YOUR OBJECTIVE: Repeat exactly, and only, the lines of the entries below from the one with "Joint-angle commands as" through the one with "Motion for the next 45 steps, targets", both ends included.

┌────────

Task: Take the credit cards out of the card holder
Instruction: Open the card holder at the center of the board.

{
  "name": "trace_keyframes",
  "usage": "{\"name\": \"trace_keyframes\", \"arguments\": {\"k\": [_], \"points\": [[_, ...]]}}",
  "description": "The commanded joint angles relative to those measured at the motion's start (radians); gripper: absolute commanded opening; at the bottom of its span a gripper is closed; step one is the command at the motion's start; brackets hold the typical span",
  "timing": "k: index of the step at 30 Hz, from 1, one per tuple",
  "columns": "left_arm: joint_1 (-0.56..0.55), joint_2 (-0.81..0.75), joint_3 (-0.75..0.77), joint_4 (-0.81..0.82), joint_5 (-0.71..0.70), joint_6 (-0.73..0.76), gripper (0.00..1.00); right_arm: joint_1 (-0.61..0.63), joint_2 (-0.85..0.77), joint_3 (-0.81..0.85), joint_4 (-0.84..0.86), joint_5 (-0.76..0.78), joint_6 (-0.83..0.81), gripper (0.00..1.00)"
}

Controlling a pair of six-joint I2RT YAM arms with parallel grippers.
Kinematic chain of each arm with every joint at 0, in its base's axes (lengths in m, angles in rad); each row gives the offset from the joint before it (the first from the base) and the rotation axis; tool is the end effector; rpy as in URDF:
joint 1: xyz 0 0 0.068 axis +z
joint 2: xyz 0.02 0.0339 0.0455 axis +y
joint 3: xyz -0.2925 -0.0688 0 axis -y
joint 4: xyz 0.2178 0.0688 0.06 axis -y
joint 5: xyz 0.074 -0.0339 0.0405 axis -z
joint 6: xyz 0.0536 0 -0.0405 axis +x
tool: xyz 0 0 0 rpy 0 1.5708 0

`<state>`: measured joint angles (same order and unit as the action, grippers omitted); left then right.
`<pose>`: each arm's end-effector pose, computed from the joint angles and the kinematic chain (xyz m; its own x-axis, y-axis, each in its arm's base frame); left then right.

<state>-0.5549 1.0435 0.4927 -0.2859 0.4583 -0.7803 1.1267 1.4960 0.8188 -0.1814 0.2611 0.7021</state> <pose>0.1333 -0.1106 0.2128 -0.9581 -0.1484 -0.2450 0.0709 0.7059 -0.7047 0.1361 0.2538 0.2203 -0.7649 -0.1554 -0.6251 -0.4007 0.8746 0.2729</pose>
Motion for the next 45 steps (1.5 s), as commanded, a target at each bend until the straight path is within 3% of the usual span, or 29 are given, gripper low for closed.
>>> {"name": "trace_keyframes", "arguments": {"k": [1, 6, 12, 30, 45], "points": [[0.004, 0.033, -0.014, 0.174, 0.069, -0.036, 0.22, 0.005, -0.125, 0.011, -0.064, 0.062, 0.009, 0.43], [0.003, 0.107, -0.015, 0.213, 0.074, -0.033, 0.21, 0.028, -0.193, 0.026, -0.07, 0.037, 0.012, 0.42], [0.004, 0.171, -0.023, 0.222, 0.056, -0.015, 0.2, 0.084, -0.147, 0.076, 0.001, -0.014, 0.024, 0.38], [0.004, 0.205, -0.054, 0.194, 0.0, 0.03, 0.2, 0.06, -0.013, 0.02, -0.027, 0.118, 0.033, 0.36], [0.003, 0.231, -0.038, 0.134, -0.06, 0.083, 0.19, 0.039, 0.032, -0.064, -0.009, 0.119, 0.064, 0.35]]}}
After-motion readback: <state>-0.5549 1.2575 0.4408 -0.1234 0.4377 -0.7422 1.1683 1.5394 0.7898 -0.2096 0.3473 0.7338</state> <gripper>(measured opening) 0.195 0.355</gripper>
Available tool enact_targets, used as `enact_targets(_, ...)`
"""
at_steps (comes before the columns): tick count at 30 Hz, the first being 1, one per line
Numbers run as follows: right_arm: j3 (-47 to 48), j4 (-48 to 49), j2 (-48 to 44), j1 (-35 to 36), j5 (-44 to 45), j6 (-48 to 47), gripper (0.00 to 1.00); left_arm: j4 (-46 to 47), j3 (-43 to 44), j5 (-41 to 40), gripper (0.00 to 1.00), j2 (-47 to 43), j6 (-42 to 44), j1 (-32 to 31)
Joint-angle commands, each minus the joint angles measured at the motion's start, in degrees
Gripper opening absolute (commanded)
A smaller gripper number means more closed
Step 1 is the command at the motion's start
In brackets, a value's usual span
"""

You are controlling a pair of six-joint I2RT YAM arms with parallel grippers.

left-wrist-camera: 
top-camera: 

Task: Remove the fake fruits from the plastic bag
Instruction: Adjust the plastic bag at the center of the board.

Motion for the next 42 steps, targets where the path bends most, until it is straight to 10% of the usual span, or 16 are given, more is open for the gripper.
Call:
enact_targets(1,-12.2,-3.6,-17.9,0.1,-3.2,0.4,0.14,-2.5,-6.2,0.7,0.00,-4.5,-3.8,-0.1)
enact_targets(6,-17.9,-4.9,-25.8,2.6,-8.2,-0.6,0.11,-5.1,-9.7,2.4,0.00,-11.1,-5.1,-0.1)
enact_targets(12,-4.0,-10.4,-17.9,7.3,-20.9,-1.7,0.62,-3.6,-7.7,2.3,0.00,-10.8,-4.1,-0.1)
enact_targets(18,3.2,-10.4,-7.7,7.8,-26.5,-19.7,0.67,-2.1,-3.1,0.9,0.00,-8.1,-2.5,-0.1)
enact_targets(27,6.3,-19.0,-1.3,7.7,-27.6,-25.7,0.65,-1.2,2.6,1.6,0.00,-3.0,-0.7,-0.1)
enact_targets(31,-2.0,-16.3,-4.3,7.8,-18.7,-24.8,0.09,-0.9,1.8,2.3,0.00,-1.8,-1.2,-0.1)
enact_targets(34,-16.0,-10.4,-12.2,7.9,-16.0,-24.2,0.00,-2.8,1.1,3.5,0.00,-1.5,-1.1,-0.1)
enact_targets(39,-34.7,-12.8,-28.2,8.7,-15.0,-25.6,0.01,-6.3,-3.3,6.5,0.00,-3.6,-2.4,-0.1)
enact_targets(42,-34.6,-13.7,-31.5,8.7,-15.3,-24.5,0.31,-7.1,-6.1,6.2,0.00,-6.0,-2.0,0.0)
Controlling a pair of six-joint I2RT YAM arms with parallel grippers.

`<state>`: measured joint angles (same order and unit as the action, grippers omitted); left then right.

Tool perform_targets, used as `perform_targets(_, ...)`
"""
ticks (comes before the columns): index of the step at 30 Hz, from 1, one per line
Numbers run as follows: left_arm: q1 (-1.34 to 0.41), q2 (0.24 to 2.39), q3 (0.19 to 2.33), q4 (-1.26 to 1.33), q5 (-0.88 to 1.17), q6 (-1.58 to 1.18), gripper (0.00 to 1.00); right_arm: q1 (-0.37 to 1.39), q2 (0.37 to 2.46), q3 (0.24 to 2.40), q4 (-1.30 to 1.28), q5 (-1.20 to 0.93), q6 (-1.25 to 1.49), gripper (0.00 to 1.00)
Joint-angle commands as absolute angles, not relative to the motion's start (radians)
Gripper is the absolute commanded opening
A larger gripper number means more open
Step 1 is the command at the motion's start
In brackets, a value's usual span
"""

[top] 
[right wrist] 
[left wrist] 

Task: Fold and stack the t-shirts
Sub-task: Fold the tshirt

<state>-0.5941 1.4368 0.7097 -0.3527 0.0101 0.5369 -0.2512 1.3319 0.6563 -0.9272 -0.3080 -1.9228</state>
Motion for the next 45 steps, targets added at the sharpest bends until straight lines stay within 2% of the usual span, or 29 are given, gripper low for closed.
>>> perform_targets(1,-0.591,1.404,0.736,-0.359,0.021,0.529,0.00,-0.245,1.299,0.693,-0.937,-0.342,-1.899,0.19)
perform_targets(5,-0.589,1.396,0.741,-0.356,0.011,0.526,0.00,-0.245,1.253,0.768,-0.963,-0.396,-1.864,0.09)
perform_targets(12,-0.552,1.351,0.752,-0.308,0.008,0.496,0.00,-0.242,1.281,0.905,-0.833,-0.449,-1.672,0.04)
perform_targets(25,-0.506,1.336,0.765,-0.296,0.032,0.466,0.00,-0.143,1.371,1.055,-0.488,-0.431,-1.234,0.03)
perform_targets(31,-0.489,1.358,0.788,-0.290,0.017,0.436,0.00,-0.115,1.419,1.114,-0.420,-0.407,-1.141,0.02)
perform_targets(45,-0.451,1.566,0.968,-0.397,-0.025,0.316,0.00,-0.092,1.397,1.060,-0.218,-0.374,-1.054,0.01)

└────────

ANSWER TO THIS TASK:
Joint-angle commands as absolute angles, not relative to the motion's start (radians)
Gripper is the absolute commanded opening
A larger gripper number means more open
Step 1 is the command at the motion's start
In brackets, a value's usual span
"""

[top] 
[right wrist] 
[left wrist] 

Task: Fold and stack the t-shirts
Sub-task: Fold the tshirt

<state>-0.5941 1.4368 0.7097 -0.3527 0.0101 0.5369 -0.2512 1.3319 0.6563 -0.9272 -0.3080 -1.9228</state>
Motion for the next 45 steps, targets added at the sharpest bends until straight lines stay within 2% of the usual span, or 29 are given, gripper low for closed.

What needed an answer now has one.